* _Exercise_
Repeat the data exactly as given below, dropping every picture.

------ Data for the task ------

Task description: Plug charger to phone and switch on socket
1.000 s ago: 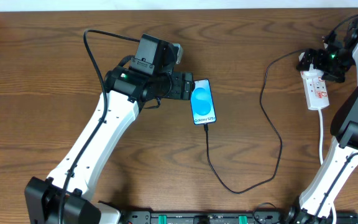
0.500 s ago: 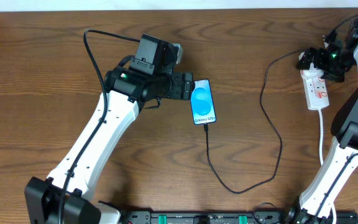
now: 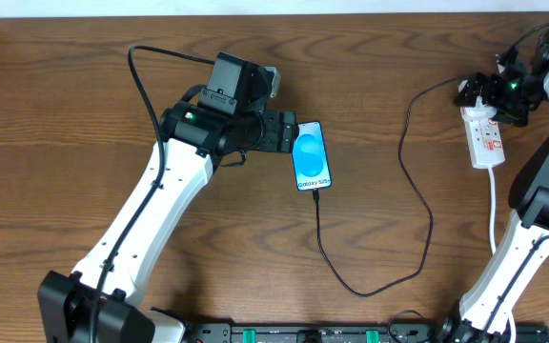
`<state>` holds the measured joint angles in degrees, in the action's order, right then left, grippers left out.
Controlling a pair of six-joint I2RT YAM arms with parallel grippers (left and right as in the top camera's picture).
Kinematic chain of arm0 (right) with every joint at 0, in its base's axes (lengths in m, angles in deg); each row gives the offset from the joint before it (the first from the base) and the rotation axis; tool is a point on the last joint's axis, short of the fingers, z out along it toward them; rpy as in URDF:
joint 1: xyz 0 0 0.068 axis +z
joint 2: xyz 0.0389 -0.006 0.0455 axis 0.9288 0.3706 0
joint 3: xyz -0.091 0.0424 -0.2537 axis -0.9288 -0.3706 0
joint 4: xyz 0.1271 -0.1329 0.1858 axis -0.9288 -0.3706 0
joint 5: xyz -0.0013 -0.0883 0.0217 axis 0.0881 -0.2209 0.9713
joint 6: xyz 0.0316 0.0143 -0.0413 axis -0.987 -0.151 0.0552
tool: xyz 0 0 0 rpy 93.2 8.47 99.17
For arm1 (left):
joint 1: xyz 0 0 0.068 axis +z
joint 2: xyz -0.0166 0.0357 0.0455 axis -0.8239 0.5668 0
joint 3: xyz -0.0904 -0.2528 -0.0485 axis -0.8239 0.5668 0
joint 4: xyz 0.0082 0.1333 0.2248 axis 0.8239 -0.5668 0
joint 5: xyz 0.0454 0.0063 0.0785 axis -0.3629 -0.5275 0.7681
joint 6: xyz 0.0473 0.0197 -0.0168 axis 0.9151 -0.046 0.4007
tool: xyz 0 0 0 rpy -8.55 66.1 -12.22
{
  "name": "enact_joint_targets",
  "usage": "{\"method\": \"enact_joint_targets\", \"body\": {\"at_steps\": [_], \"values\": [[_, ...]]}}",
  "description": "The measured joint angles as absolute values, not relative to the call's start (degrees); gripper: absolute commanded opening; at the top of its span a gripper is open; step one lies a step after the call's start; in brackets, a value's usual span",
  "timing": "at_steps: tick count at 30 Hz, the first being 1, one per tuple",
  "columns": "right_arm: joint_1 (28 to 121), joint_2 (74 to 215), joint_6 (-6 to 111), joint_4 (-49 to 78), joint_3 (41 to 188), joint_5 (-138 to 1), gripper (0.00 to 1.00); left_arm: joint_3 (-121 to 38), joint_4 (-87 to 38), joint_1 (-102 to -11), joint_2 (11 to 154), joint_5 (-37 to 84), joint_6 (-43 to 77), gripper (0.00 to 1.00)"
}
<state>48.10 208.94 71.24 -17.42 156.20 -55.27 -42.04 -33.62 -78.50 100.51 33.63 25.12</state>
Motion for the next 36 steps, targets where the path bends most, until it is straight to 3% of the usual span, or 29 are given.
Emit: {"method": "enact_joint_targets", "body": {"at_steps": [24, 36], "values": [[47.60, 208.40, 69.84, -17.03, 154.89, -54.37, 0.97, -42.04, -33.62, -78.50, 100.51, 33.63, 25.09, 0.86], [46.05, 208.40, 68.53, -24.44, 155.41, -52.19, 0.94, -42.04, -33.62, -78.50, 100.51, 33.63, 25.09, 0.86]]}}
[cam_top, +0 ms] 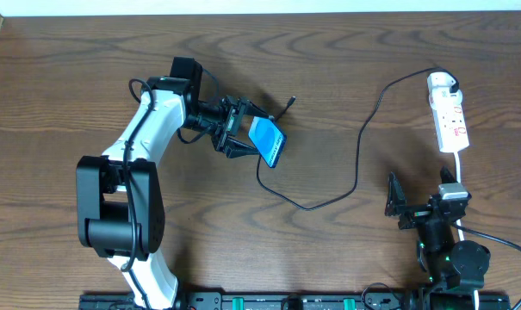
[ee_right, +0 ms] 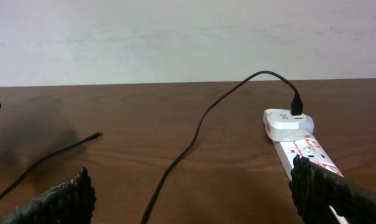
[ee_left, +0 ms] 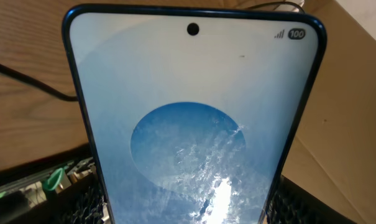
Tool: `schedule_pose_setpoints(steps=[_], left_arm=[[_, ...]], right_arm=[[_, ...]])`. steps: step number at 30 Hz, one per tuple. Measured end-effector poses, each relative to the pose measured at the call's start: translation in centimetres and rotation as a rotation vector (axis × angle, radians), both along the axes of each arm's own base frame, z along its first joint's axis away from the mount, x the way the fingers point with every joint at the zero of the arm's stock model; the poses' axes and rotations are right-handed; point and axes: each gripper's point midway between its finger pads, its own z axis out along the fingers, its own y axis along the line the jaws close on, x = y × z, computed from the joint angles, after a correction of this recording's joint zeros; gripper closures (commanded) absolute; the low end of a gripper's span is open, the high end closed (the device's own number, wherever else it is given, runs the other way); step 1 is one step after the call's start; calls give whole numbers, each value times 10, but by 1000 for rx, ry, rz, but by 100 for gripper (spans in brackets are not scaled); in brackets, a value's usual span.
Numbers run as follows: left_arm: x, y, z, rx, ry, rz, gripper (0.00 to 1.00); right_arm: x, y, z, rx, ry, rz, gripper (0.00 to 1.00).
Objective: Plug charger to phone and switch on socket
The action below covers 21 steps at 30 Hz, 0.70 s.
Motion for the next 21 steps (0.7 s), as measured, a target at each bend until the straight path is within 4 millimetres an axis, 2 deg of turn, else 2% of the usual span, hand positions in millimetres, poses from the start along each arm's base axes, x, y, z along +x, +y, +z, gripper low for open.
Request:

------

* _Answer to the problem_
Task description: Plug charger to phone and switch on socket
1.000 s ago: 
0.500 s ago: 
now: 
`<state>` holds the measured joint angles in degrees, in the action's order, right then left, grippers left out.
Controlling a pair of six-joint I2RT YAM arms with parallel grippers (left and right as in the top camera's picture).
Kinematic chain of arm0 (right) with every joint at 0, in its base's axes (lengths in m, angles in deg); each row gives the offset from the joint before it (the first from the base) and the rotation axis; tool is a point on the last joint's axis, short of the fingers, z out along it toward them; rpy as in URDF:
joint 1: xyz 0 0 0.068 axis +z
joint 2: xyz 0.0389 -0.006 0.0455 axis 0.9288 0.3706 0
joint 3: xyz -0.091 0.0424 -0.2537 axis -0.9288 -0.3706 0
joint 4: xyz 0.1271 -0.1329 0.1858 axis -0.9288 -0.3706 0
joint 5: xyz -0.0013 -0.0883 0.0217 axis 0.0881 -0.2209 0.9713
joint 6: xyz 0.0316 0.0143 -0.0413 axis -0.987 -0.151 0.0552
tool: xyz 0 0 0 rpy 93.2 8.47 99.17
For arm1 (left):
joint 1: xyz 0 0 0.068 axis +z
joint 2: xyz -0.0166 0.0357 0.0455 axis -0.8239 0.5668 0
joint 3: xyz -0.0904 -0.2528 -0.0485 axis -0.8239 0.5668 0
joint 4: xyz 0.0082 0.1333 0.2248 axis 0.8239 -0.5668 0
joint 5: xyz 0.0454 0.0063 0.0785 axis -0.3629 -0.5275 0.7681
joint 6: xyz 0.0473 0.0197 -0.0168 axis 0.9151 -0.046 0.4007
tool: xyz 0 0 0 rpy -8.55 66.1 -12.22
{
  "name": "enact_joint_targets",
  "usage": "{\"method\": \"enact_joint_targets\", \"body\": {\"at_steps\": [_], \"values\": [[_, ...]]}}",
  "description": "The measured joint angles as absolute values, not relative to the call's start (degrees); gripper: absolute commanded opening; at the top of its span a gripper is open; step one lies a step after the call's start; in brackets, a value's usual span",
  "timing": "at_steps: tick count at 30 Hz, the first being 1, one per tuple",
  "columns": "right_arm: joint_1 (28 to 121), joint_2 (74 to 215), joint_6 (-6 to 111), joint_4 (-49 to 78), joint_3 (41 to 188), joint_5 (-138 to 1), gripper (0.00 to 1.00); left_arm: joint_3 (-121 to 38), joint_4 (-87 to 38), joint_1 (-102 to -11), joint_2 (11 to 154), joint_5 (-37 to 84), joint_6 (-43 to 77), gripper (0.00 to 1.00)"
}
<state>48.10 208.94 71.24 -17.42 156.20 -55.27 -42.04 -33.62 -78.50 100.51 33.63 25.12</state>
Motion for the next 36 steps, targets where the path bends most, until it is straight to 3% of the usual span, or 29 are given.
Emit: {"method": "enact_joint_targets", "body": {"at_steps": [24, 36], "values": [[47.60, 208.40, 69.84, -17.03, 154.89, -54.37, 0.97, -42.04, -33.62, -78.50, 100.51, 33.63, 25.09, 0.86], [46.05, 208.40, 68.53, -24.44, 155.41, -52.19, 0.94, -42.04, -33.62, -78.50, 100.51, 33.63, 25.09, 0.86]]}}
[cam_top, +0 ms] 
[ee_right, +0 ms] 
[ee_left, +0 ms] 
Tool: `schedule_pose_setpoints(steps=[_], left_arm=[[_, ...]], right_arm=[[_, ...]])`. steps: step number at 30 Hz, one per tuple. Measured end-effector poses, each relative to the pose measured at the call's start: translation in centimetres and rotation as a rotation vector (axis × angle, radians), both along the axes of each arm's own base frame, z along its first joint's axis away from the mount, x the way the fingers point with every joint at the zero of the arm's stock model; the poses' axes and rotations are right-handed; point and axes: each gripper's point midway between its finger pads, its own z axis out along the fingers, its own y axis along the line the jaws close on, x = y × z, computed from the joint angles, after a correction of this recording's joint zeros; gripper closures (commanded) absolute; the low end of a gripper's span is open, the high end closed (the device's own number, wherever else it is given, runs the other way); step 1 is one step after the call's start; calls give whole numbers, each value times 10, but by 1000 for rx, ry, rz, but by 100 for gripper (spans in brackets are not scaled); in brackets, a value's usual span.
Numbers run as follows: left_arm: x, y, z, rx, ry, rz, gripper (0.00 to 1.00); right_arm: x, y, z, rx, ry, rz, gripper (0.00 to 1.00).
Objective: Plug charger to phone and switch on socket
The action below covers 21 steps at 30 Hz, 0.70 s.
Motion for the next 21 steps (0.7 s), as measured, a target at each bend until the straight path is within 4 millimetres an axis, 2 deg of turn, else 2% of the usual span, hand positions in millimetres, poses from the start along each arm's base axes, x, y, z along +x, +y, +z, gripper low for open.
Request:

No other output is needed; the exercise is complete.